Records contained in a dataset

-- Opening Marker --

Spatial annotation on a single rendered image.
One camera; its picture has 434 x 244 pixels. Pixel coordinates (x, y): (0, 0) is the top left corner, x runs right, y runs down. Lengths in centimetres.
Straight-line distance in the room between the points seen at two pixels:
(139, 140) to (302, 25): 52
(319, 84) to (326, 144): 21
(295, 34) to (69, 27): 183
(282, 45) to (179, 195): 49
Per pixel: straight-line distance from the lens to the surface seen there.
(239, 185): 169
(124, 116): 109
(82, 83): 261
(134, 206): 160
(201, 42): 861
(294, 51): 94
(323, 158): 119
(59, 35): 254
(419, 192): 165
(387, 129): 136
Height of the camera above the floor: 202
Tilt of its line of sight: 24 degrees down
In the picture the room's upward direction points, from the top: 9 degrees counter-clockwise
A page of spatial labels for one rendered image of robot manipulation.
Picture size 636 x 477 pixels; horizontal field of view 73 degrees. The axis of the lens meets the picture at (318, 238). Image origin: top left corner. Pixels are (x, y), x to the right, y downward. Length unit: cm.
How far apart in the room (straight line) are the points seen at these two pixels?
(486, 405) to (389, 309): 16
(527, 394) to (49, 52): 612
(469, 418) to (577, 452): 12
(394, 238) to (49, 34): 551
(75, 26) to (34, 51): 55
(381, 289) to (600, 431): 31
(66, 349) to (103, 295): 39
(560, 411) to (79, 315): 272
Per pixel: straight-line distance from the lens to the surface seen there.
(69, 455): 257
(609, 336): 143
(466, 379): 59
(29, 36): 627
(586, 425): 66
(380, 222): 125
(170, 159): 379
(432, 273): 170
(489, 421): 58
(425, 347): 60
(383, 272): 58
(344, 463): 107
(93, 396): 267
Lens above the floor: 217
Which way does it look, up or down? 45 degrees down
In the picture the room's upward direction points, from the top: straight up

-- Closing Marker --

TASK TO CARRY OUT:
The full set of data above must come back exactly as written.

RESPONSE TO THE TASK:
Spatial annotation on a single rendered image.
One camera; its picture has 434 x 244 pixels. Pixel coordinates (x, y): (0, 0) is the top left corner, x runs right, y runs down. Lengths in centimetres.
Straight-line distance in the room between the points seen at two pixels:
(139, 140) to (302, 25): 52
(319, 84) to (326, 144): 21
(295, 34) to (69, 27): 183
(282, 45) to (179, 195): 49
Per pixel: straight-line distance from the lens to the surface seen there.
(239, 185): 169
(124, 116): 109
(82, 83): 261
(134, 206): 160
(201, 42): 861
(294, 51): 94
(323, 158): 119
(59, 35): 254
(419, 192): 165
(387, 129): 136
Height of the camera above the floor: 202
Tilt of its line of sight: 24 degrees down
In the picture the room's upward direction points, from the top: 9 degrees counter-clockwise
A page of spatial labels for one rendered image of robot manipulation.
Picture size 636 x 477 pixels; horizontal field of view 73 degrees. The axis of the lens meets the picture at (318, 238). Image origin: top left corner. Pixels are (x, y), x to the right, y downward. Length unit: cm.
How far apart in the room (straight line) are the points seen at these two pixels?
(486, 405) to (389, 309): 16
(527, 394) to (49, 52): 612
(469, 418) to (577, 452): 12
(394, 238) to (49, 34): 551
(75, 26) to (34, 51): 55
(381, 289) to (600, 431): 31
(66, 349) to (103, 295): 39
(560, 411) to (79, 315): 272
Per pixel: straight-line distance from the lens to the surface seen there.
(69, 455): 257
(609, 336): 143
(466, 379): 59
(29, 36): 627
(586, 425): 66
(380, 222): 125
(170, 159): 379
(432, 273): 170
(489, 421): 58
(425, 347): 60
(383, 272): 58
(344, 463): 107
(93, 396): 267
Lens above the floor: 217
Which way does it look, up or down? 45 degrees down
In the picture the room's upward direction points, from the top: straight up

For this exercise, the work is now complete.